[EXERCISE REQUIREMENTS] Which lines of the entries below run from the one holding "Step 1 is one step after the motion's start" to the one holding "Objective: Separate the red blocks", inclusive? Set down exactly those lines and no others.

_ _ _ _

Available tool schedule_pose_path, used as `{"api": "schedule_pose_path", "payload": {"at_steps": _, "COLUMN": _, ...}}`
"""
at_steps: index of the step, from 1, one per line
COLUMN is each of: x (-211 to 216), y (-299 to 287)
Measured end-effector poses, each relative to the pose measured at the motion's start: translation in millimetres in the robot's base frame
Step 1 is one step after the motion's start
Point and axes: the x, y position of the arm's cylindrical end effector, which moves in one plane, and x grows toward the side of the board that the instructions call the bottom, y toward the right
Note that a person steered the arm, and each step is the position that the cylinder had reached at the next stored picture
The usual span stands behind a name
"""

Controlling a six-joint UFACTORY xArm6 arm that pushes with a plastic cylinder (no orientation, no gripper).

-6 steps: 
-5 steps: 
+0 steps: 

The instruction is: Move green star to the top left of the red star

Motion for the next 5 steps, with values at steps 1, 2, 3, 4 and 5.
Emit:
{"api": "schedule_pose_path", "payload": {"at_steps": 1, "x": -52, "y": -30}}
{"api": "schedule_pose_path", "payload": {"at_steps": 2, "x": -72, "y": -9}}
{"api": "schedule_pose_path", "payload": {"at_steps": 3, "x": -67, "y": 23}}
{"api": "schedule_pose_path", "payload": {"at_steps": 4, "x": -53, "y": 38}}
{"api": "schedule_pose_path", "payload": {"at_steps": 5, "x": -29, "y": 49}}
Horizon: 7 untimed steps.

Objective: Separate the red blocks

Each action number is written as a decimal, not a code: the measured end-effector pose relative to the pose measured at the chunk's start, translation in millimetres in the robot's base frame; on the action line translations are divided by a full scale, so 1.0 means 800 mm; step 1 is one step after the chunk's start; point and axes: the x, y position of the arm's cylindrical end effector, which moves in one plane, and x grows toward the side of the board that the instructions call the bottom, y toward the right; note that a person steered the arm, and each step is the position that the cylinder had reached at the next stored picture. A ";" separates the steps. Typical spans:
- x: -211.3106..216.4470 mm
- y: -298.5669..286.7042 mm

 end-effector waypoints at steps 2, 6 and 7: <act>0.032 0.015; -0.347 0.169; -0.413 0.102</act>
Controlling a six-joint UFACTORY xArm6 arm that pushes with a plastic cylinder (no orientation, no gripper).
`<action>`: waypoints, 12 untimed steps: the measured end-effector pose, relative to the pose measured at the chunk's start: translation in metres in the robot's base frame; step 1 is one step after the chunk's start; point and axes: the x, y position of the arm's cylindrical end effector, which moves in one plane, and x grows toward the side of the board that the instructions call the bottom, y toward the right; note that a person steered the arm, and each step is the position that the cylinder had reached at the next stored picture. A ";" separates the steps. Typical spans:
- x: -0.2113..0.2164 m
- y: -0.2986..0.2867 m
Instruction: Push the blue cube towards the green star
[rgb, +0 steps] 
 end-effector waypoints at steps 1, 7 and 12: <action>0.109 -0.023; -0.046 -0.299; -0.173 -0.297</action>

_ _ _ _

[OUTPUT OF THE EXERCISE]
Step 1 is one step after the motion's start
Point and axes: the x, y position of the arm's cylindrical end effector, which moves in one plane, and x grows toward the side of the board that the instructions call the bottom, y toward the right
Note that a person steered the arm, and each step is the position that the cylinder had reached at the next stored picture
The usual span stands behind a name
"""

Controlling a six-joint UFACTORY xArm6 arm that pushes with a plastic cylinder (no orientation, no gripper).

-6 steps: 
-5 steps: 
+0 steps: 

The instruction is: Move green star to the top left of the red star

Motion for the next 5 steps, with values at steps 1, 2, 3, 4 and 5.
Emit:
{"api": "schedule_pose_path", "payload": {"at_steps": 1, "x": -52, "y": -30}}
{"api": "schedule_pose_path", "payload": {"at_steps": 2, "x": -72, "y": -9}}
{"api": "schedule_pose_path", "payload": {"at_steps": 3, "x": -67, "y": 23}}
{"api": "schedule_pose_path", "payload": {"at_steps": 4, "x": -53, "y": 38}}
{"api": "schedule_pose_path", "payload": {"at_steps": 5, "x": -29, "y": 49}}
Horizon: 7 untimed steps.

Objective: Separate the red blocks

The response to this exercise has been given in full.